Granados received his first music lessons from a friend of his father. Soon the family moved to Barcelona, where Granados became a student of the famous teacher X. Pujol (piano). At the same time, he is studying composition with Pedrel. Thanks to the help of a patron, a talented young man goes to Paris. There he improved at the conservatory with C. Berio in piano and J. Massenet in composition (1887). In Berio’s class, Granados met R. Viñes, later a famous Spanish pianist.
After a two-year stay in Paris, Granados returns to his homeland. He is full of creative plans. In 1892, his Spanish Dances for a symphony orchestra are performed. He successfully soloed as a pianist in a concert conducted by I. Albeniz, who conducted his “Spanish Rhapsody” for piano and orchestra. With P. Casals, Granados gives concerts in the cities of Spain. “Granados the pianist combined in his performance a soft and melodious sound with brilliant technique: in addition, he was a subtle and skillful colorist,” wrote the Spanish composer, pianist and musicologist H. Nin.
Granados successfully combines creative and performing activities with social and pedagogical ones. In 1900 he organized the Society of Classical Concerts in Barcelona, and in 1901 the Academy of Music, which he headed until his death. Granados seeks to develop creative independence in his students – young pianists. He devotes his lectures to this. Developing new methods of piano technique, he writes a special manual “Pedalization Method”.

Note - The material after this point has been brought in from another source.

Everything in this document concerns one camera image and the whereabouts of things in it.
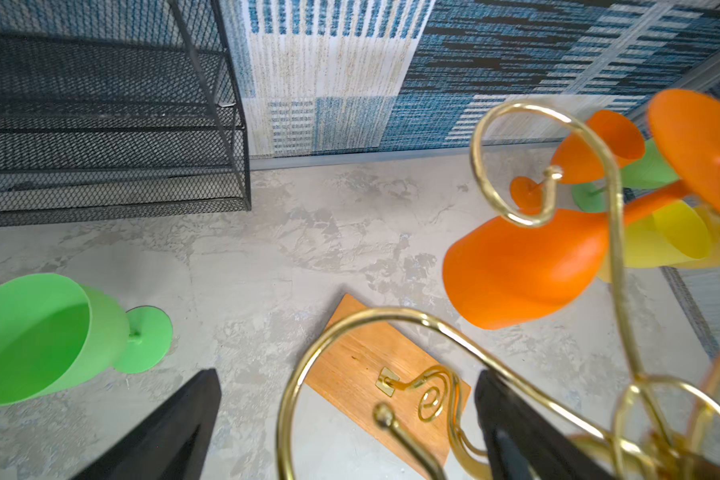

The most valuable part of the creative heritage of Granados is piano compositions. Already in the first cycle of plays “Spanish Dances” (1892-1900), he organically combines national elements with modern writing techniques. The composer highly appreciated the work of the great Spanish artist F. Goya. Impressed by his paintings and drawings from the life of “Macho” and “Mach”, the composer created two cycles of plays called “Goyesques”.
Based on this cycle, Granados writes an opera of the same name. It became the composer’s last major work. The First World War delayed its premiere in Paris, and the composer decided to stage it in New York. The premiere took place in January 1916. And on March 24, a German submarine sank a passenger steamer in the English Channel, on which Granados was returning home.
The tragic death did not allow the composer to complete many of his plans. The best pages of his creative heritage captivate listeners with their charm and warmth. K. Debussy wrote: “I will not be mistaken if I say that, listening to Granados, it is as if you see a familiar and beloved face for a long time.”